▶ _REQUIREMENT_
Scan the entries and copy each line where the word "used" is present.

---------------

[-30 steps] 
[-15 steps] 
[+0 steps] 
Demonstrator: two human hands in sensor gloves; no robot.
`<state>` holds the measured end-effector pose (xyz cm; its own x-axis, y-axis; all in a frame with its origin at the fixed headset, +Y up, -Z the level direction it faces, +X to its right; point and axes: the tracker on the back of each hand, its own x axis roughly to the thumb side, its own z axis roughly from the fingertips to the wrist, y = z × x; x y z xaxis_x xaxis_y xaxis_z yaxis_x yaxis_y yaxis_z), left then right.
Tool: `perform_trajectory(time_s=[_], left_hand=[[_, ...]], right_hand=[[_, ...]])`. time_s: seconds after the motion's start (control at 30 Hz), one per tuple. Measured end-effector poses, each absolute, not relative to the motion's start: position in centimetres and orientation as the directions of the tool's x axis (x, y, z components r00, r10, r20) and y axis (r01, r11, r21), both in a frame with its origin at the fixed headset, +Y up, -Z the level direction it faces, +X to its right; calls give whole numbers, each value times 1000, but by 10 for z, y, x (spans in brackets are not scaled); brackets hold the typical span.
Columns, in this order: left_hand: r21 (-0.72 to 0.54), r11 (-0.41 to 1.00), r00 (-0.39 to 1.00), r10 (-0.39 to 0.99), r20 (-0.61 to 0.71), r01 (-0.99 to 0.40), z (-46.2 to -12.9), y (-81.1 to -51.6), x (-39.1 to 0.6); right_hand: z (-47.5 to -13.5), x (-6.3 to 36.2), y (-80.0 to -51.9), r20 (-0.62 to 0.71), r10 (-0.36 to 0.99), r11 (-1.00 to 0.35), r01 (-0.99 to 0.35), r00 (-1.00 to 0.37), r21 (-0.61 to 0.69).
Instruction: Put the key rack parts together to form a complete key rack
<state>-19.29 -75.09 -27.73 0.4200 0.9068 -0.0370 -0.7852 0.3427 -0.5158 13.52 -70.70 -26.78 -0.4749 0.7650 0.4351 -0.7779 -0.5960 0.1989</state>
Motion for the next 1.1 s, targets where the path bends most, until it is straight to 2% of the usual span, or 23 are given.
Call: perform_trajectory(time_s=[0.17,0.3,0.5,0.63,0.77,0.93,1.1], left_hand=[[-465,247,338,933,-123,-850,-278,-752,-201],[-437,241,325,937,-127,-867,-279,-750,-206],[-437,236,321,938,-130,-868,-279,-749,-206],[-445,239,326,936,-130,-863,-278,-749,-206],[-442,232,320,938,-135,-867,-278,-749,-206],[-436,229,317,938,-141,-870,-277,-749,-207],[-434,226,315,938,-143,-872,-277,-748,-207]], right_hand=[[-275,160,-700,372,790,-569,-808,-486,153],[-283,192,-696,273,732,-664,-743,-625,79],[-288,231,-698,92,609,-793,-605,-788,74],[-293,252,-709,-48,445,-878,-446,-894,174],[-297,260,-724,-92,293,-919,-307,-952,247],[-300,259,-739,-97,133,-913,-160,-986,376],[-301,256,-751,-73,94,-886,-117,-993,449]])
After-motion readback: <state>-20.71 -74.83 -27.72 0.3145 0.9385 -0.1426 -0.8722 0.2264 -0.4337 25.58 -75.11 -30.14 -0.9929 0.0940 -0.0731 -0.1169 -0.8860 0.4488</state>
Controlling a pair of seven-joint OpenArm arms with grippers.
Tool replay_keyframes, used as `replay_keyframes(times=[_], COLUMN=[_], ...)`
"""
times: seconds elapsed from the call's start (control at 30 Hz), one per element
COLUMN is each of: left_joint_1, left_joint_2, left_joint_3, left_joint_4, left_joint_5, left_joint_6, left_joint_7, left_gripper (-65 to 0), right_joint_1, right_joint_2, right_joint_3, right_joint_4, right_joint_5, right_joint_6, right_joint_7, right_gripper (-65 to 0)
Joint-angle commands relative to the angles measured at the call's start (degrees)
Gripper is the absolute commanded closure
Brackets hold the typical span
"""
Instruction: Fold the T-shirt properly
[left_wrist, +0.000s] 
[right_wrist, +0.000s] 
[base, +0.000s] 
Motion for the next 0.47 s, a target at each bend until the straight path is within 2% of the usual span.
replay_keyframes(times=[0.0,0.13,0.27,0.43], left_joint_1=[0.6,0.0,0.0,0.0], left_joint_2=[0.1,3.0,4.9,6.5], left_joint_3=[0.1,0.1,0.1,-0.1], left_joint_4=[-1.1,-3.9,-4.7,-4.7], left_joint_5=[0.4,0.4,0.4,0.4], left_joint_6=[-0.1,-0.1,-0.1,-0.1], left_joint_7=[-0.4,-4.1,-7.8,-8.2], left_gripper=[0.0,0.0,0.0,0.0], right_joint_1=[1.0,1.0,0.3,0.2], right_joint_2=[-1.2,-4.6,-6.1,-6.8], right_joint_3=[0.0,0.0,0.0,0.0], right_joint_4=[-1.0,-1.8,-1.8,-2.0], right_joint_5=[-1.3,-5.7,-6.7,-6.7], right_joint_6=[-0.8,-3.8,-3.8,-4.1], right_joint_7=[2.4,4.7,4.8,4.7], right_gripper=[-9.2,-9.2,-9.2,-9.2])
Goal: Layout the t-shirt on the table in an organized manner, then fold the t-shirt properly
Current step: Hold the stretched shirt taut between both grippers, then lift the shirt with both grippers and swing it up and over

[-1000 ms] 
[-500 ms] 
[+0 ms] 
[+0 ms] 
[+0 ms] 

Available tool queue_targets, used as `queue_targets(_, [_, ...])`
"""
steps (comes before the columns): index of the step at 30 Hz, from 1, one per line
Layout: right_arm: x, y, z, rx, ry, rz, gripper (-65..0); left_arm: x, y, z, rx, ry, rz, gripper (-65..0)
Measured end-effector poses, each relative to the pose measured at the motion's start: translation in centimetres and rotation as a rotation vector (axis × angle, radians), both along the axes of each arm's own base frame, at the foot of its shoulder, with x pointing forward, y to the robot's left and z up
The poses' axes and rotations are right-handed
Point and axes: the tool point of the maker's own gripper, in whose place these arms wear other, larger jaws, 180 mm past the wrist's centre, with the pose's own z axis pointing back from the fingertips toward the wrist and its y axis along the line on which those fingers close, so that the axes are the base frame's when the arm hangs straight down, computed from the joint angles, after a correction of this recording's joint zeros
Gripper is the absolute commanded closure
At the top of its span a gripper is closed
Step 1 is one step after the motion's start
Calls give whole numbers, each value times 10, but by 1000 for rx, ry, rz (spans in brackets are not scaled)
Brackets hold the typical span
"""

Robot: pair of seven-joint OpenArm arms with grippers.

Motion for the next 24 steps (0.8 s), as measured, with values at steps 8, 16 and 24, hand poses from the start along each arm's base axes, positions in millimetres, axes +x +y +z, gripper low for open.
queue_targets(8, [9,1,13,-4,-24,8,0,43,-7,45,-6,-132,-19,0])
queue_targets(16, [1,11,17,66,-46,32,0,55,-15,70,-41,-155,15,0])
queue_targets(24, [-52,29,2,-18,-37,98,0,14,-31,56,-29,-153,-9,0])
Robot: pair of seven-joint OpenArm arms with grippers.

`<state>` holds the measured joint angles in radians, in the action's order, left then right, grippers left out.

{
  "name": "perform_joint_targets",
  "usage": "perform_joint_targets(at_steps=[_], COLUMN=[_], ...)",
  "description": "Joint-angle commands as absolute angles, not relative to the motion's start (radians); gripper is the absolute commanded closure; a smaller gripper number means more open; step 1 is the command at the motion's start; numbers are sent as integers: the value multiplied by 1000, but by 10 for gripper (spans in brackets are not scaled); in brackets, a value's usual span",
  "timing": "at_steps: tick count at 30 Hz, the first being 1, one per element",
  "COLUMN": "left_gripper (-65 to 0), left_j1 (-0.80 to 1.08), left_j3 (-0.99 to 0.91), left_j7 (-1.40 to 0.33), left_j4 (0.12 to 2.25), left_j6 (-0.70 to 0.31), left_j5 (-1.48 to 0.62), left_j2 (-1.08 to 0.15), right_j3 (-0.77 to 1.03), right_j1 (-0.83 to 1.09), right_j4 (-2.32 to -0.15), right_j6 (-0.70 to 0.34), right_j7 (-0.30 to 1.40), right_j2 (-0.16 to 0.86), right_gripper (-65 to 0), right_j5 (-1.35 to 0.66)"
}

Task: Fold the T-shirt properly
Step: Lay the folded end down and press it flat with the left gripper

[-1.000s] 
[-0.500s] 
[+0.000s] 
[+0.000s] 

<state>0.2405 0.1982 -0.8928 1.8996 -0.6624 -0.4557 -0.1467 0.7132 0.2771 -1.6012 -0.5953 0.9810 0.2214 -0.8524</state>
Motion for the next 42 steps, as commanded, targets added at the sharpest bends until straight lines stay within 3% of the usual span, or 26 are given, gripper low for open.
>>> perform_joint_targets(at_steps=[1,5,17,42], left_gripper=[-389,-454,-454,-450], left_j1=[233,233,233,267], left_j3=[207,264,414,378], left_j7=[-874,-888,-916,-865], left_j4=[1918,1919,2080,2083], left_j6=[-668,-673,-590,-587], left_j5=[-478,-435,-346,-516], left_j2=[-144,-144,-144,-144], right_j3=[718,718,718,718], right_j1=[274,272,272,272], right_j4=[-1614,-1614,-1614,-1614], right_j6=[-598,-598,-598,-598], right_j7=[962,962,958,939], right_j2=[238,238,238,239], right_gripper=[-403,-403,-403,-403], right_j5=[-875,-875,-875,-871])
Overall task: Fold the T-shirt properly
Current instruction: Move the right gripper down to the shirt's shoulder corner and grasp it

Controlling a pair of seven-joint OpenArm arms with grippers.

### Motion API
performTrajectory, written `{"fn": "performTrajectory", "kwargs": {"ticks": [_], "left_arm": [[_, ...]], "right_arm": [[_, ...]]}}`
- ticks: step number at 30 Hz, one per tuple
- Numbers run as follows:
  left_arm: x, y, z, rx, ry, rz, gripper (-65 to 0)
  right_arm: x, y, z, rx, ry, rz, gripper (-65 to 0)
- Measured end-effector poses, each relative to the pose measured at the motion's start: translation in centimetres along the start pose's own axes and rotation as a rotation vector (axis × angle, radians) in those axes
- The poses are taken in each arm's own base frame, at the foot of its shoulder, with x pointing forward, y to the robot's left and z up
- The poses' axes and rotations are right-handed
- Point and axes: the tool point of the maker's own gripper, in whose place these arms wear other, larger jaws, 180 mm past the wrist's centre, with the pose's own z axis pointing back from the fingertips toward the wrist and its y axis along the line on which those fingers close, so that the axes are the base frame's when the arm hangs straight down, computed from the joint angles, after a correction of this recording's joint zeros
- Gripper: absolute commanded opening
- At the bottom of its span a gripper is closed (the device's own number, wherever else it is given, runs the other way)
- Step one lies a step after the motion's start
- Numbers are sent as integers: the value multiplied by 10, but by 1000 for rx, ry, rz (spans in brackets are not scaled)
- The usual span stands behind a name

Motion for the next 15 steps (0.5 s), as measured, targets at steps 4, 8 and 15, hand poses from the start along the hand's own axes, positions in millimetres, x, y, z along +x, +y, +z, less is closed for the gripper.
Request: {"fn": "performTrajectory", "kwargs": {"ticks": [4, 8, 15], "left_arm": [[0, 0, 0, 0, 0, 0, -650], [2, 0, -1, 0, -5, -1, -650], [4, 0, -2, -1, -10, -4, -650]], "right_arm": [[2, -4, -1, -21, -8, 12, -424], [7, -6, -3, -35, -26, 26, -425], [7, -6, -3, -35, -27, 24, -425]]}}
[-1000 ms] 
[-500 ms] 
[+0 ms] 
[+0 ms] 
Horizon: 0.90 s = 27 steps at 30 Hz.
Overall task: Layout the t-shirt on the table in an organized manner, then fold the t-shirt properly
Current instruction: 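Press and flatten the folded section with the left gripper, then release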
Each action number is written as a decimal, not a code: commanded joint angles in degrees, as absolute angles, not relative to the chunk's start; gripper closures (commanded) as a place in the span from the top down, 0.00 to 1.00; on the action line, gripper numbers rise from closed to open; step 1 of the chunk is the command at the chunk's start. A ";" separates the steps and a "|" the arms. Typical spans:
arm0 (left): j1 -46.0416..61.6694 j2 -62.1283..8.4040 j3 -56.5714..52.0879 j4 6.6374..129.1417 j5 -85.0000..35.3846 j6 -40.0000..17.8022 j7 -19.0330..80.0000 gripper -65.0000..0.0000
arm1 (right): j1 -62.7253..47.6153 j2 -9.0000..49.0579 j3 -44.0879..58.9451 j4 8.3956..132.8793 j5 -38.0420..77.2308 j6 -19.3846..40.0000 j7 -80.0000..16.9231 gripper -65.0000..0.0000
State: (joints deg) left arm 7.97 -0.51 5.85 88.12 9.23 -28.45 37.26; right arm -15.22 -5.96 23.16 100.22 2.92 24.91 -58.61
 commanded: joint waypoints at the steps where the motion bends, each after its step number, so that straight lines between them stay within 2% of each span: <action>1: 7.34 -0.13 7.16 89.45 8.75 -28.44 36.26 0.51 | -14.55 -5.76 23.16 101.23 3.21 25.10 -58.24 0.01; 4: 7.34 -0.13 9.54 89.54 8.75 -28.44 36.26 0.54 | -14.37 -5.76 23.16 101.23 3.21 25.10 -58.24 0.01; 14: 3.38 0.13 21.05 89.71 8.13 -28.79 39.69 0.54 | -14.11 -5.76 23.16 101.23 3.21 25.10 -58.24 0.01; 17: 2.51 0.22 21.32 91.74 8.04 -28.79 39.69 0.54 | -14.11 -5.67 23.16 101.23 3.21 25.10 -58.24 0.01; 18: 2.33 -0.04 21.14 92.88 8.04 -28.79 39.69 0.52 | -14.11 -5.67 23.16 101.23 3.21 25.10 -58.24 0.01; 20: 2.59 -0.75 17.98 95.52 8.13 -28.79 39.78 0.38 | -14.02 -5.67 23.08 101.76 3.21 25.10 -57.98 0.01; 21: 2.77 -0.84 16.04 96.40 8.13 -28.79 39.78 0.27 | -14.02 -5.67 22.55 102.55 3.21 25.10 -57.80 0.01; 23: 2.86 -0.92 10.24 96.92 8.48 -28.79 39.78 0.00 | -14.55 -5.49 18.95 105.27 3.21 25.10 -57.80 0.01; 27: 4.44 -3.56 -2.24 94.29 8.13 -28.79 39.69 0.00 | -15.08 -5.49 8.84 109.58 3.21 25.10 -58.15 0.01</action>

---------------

▶ _OUTPUT OF THE EXERCISE_
Tool replay_keyframes, used as `replay_keyframes(times=[_], COLUMN=[_], ...)`
Available tool queue_targets, used as `queue_targets(_, [_, ...])`

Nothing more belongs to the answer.